■ TASK TO COMPLETE ■
Every line below should come back exactly as written, though the pictures stay out.

■ DATA BELOW ■
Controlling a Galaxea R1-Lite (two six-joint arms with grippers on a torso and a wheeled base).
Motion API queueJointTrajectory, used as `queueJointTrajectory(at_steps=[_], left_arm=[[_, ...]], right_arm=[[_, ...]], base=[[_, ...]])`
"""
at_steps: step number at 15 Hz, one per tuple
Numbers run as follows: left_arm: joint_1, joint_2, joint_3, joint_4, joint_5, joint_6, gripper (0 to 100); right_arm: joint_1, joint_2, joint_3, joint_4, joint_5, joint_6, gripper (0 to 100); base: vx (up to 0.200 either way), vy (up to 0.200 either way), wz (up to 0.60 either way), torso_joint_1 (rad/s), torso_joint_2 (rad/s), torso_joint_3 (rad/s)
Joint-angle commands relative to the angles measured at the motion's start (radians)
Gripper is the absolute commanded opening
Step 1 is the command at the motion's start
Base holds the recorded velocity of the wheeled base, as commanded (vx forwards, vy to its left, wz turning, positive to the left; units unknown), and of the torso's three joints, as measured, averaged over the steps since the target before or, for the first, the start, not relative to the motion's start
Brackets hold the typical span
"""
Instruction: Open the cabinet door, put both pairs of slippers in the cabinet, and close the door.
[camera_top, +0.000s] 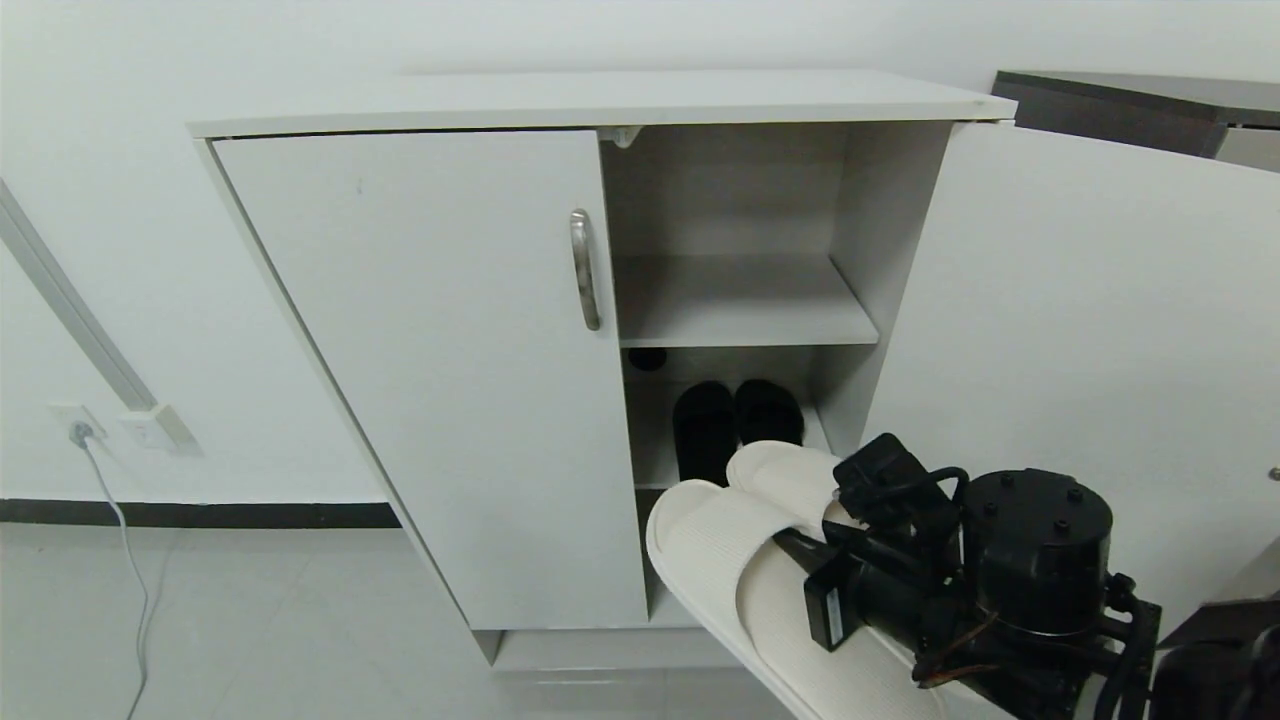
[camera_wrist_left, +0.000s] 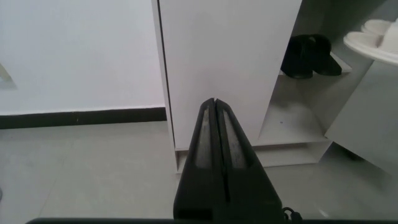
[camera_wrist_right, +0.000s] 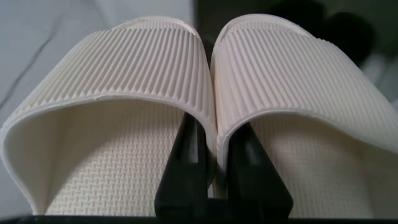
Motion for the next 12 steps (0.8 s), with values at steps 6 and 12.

■ EXERCISE SOLUTION ■
Controlling a Galaxea R1-Lite (two six-joint arms with grippers on a torso and a wheeled base).
Motion API queueJointTrajectory, used as `queueJointTrajectory(at_steps=[_], left_arm=[[_, ...]], right_arm=[[_, ...]], base=[[_, ...]])`
"""
at_steps: step number at 15 Hz, one per tuple
Numbers run as follows: left_arm: joint_1, joint_2, joint_3, joint_4, joint_5, joint_6, gripper (0 to 100); right_arm: joint_1, joint_2, joint_3, joint_4, joint_5, joint_6, gripper (0 to 100); base: vx (up to 0.200 either way), vy (up to 0.200 either way), wz (up to 0.60 either way), torso_joint_1 (rad/s), torso_joint_2 (rad/s), torso_joint_3 (rad/s)
Joint-angle commands relative to the angles measured at the motion's start (radians)
Gripper is the absolute commanded opening
Step 1 is the command at the motion's start
Base holds the recorded velocity of the wheeled base, as commanded (vx forwards, vy to its left, wz turning, positive to the left; units unknown), and of the torso's three joints, as measured, averaged over the steps since the target before or, for the first, the start, not relative to the motion's start
Brackets hold the typical span
"""
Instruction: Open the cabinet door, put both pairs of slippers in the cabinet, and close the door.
[camera_top, +0.000s] 
[camera_wrist_left, +0.000s] 
[camera_wrist_right, +0.000s] 
Motion for the next 12 steps (0.8 s), with values at steps 6 and 12.

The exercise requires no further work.